Worse still, the producers of Drive Angry gave ‘em carte blanche with this one: allowing them to do whatever they wanted, as long as they threw in plenty of 3D money shots. As a result, no one was there to say “Give us our money back” like there should have been.
Instead, moviegoers all across the country had to say it to theater owners. I’m sure a number of inebriated thrill seekers on the cheap found it to be ample entertainment, but these same people were probably lost by the movie’s may references to deities such as Anubis and Loki (when the film premiered, Roger Ebert pointed out that the film’s target audience would be lost on the John Milton reference — I’m pretty sure he was right). While it suggests that Lussier and Farmer were trying to be intelligent in their writing process, it’s entirely fathomable that they were merely trying to sound intelligent instead.
Or maybe it’s just Nic Cage’s dire delivery of the film’s dialogue.

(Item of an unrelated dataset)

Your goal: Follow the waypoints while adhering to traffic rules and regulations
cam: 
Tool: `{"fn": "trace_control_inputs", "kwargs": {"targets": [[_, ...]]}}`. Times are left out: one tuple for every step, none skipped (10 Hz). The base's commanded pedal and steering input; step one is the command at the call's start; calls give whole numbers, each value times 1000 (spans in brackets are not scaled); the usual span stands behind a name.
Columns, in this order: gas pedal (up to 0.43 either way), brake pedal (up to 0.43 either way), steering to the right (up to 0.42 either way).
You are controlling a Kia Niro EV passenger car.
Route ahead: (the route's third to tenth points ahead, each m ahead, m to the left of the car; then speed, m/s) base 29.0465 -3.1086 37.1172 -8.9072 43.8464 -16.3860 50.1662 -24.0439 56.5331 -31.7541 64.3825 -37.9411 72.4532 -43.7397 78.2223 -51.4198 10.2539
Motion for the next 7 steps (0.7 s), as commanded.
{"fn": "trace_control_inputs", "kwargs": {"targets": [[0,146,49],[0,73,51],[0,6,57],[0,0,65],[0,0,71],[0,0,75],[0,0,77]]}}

Why didn’t they cast Danny Trejo or Kurt Russell instead? It probably would have improved the finished product considerably.
And, frankly, for the record: there just wasn’t enough angry driving for a movie called Drive Angry in my opinion. There were times when they accelerated whilst being slightly annoyed. On occasion, they maneuvered through the surprisingly sparsely-populated roads featured in the film with a fairly-apprehensive bit of resentment at their command, but they really never drove what I would consider to be “angry” for the required amount of time that would make the film live up to the mass-quantity of livid vehicular operation as the film’s title suggests.
Drive Angry hits DVD (as well as Blu-ray and Blu-ray 3D, for those of you who are interested) via Summit Entertainment in a 1.78:1 anamorphic widescreen presentation with 5.1 Dolby Digital soundtracks in English and Spanish, with optional very large subtitles available in both of those languages in case you want to verify that the actors are actually saying what you’re hearing.
Several special features are tacked-on with the DVD release, including an audio commentary with Patrick Lussier and Todd Farmer, two deleted scenes, and two featurettes on the making of the movie with cast and crew. While the enthusiasm that the cast and crew obviously possess within the disc’s selection of bonus materials is praiseworthy, it doesn’t change the fact that the movie fails on every count at being the modern cult flick it tries to be.
In short: it’s terrible — and that’s coming from a B-Movie fan, mind you!